None of the stocks in this comparison currently pay a material dividend.
All are effectively zero-yield and should be held for capital appreciation rather than income.
07Is HCWB or RCUS better for a retirement portfolio?
For long-horizon retirement investors, HCW Biologics Inc.

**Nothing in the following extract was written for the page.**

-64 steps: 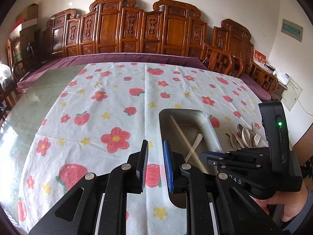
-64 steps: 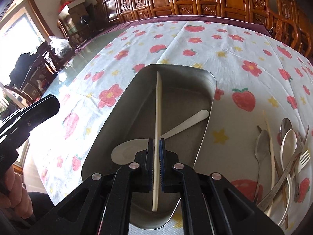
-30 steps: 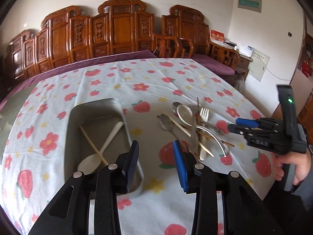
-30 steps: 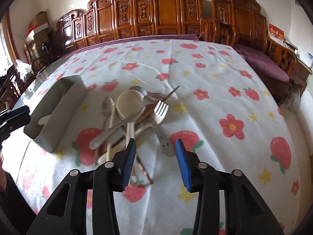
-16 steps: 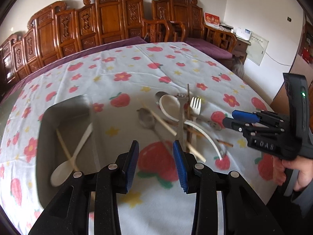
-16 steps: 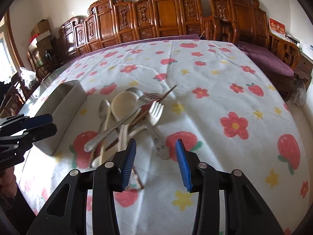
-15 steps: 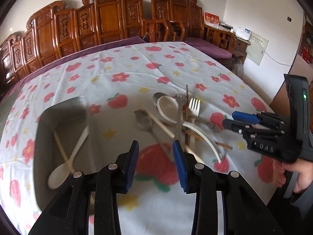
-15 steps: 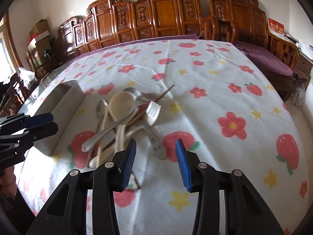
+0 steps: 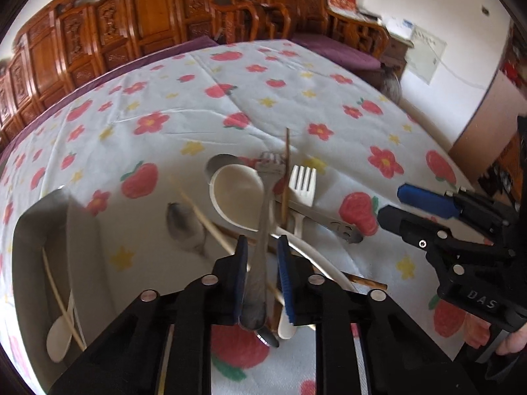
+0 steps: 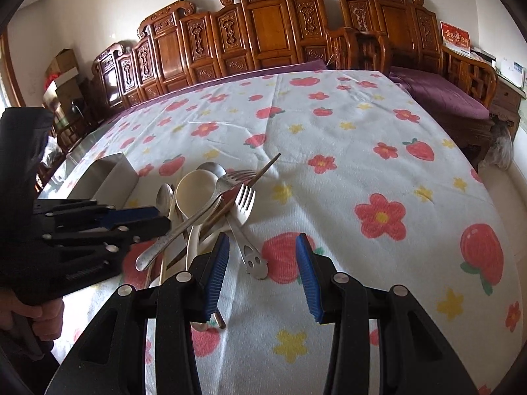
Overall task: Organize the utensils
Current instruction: 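Grasp the metal fork from the pile with the left tool, then lift the metal fork with the left tool while the right tool grasps a white plastic spoon, then lower the fork into the tray and open the left tool while the right tool lifts the white spoon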
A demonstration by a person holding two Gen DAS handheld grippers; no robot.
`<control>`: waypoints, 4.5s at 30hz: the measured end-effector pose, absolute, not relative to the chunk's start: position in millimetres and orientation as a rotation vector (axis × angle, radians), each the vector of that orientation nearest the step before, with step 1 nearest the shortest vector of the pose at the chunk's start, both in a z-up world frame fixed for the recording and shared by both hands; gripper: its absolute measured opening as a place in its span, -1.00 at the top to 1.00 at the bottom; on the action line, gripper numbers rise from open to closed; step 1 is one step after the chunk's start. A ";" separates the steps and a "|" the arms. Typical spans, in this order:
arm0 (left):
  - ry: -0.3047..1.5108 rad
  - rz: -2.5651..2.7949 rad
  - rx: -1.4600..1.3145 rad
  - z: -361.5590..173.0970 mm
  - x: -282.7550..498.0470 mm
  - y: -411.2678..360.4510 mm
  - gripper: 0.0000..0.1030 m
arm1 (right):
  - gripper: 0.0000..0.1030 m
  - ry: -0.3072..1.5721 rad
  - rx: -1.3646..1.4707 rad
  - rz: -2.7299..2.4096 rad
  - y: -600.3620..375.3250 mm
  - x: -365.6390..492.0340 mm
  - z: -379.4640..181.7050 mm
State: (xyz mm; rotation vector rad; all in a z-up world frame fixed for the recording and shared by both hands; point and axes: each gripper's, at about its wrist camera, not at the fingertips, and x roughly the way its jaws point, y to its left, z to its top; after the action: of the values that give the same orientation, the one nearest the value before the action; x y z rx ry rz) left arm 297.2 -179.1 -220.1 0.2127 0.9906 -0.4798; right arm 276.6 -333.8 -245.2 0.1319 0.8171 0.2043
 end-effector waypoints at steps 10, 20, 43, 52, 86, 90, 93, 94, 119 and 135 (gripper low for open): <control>1.042 -0.449 0.385 -234.7 300.9 -203.2 0.76 | 0.13 0.815 0.170 0.201 -335.5 279.3 -244.1; 1.058 -0.435 0.416 -240.4 314.5 -206.1 0.77 | 0.13 0.814 0.178 0.200 -334.4 279.1 -243.7; 0.976 -0.427 0.231 -205.6 280.8 -154.6 0.85 | 0.14 0.848 0.137 0.285 -305.6 282.8 -249.2; 0.937 -0.423 0.135 -183.0 264.9 -126.5 0.85 | 0.14 0.908 0.137 0.367 -284.8 289.5 -261.0; 0.848 -0.323 0.099 -138.8 250.4 -69.1 0.85 | 0.75 0.883 0.138 0.381 -283.0 287.2 -253.5; 0.849 -0.300 0.106 -138.9 251.2 -57.6 0.85 | 0.75 0.851 0.141 0.388 -282.8 283.7 -245.8; 0.854 -0.276 0.117 -141.7 253.6 -46.7 0.85 | 0.75 0.837 0.147 0.398 -282.3 280.6 -241.0; 0.858 -0.266 0.121 -143.9 255.1 -42.3 0.85 | 0.75 0.833 0.152 0.404 -282.3 279.7 -239.5; 1.030 -0.114 0.167 -222.2 294.6 2.1 0.84 | 0.74 0.814 0.130 0.476 -268.0 267.3 -229.3; 0.921 -0.154 0.115 -183.7 262.4 11.8 0.63 | 0.74 0.830 0.093 0.484 -247.5 259.9 -226.7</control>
State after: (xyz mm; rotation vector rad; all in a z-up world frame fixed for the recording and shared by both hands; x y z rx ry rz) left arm 262.4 11.8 -183.7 0.1152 0.9210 -0.1540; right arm 259.9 -247.5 -226.7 0.0927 0.8299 0.4840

(HCWB) is the stronger choice — it scores higher on the combination of lower volatility, dividend reliability, and long-term compounding. Arcus Biosciences, Inc. (RCUS) carries a higher beta of 1. 95 — meaning larger drawdowns in market downturns, which matters significantly when you cannot wait years for a recovery. Both have compounded well over 10 years (HCWB: -99. 9%, RCUS: +45. 9%), confirming both are viable long-term holds — but the lower-volatility option typically results in less emotional selling during corrections. Retirement portfolios generally favour predictability over maximum returns. Consult a financial advisor before making allocation decisions.
08What are the main differences between HCWB and RCUS?
Both stocks operate in the Healthcare sector, making this a peer-level intra-sector comparison — the same macro tailwinds and headwinds will affect both.
These fundamental differences mean investors should not choose between them on a single metric — the "better stock" depends entirely on which of these characteristics aligns with your investment strategy.